PROBLEM: Set down, exactly as written, every line from the one containing "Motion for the" through the end of the listing.

○ ○ ○ ○ ○ ○ ○

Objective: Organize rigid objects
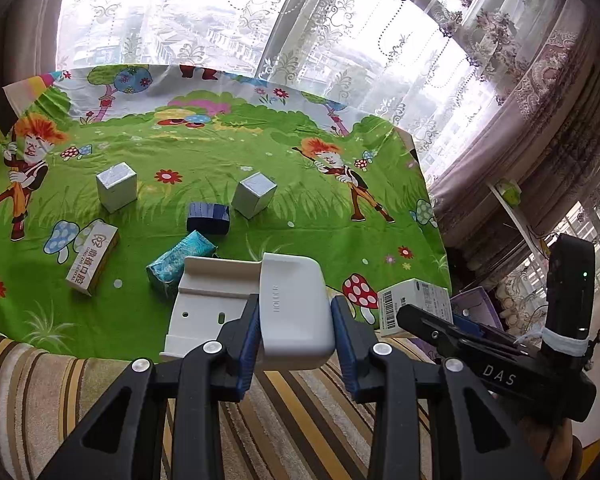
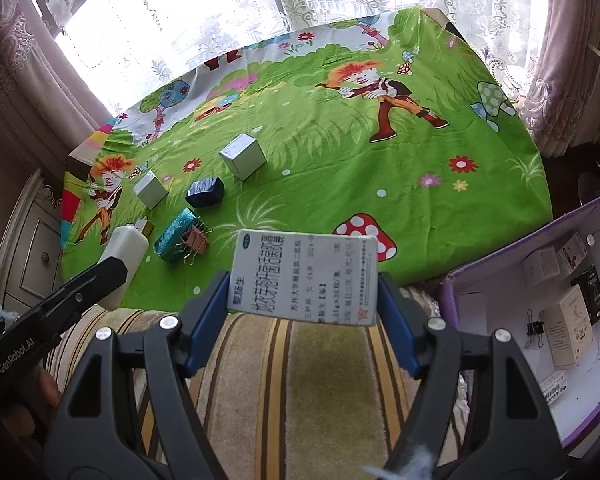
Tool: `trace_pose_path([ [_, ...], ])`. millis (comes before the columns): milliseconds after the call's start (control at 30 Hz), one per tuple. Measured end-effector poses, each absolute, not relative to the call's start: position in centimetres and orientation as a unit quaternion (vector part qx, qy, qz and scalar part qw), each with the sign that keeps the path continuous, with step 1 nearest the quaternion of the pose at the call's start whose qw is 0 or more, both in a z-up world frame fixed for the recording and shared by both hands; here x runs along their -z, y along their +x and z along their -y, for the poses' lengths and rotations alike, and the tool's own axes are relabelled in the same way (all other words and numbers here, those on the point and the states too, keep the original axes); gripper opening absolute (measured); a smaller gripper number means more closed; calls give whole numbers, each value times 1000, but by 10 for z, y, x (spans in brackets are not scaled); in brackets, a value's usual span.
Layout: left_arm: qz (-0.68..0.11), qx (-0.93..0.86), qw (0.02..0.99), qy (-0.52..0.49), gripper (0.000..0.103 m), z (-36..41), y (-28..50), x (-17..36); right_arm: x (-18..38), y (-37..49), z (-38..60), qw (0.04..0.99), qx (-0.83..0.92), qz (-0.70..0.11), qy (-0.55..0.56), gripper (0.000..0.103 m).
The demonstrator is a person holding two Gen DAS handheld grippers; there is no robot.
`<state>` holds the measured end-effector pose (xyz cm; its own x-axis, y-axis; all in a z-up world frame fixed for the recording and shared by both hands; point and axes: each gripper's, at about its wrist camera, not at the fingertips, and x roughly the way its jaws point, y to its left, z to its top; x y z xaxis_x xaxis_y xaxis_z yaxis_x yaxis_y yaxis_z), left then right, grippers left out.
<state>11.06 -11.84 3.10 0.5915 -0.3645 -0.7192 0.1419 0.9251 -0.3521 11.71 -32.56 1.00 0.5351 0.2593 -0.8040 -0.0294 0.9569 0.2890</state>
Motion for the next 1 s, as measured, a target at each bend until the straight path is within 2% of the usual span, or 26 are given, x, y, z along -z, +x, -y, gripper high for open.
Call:
trace_pose_path([
  [533,-487,284,823,-73,36,232,78,-26,-17,61,427,882,-7,-459,109,75],
  [1000,-511,367,777,2,36,310,44,-18,-11,28,502,876,55,-458,141,75],
])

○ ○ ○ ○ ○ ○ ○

EXERCISE ANSWER:
Motion for the next 1 s, as measured, a target at each bend until the straight path is within 2% of the usual span, or 26 are given, x, y, z along -z, +x, -y, gripper high for open.
Call:
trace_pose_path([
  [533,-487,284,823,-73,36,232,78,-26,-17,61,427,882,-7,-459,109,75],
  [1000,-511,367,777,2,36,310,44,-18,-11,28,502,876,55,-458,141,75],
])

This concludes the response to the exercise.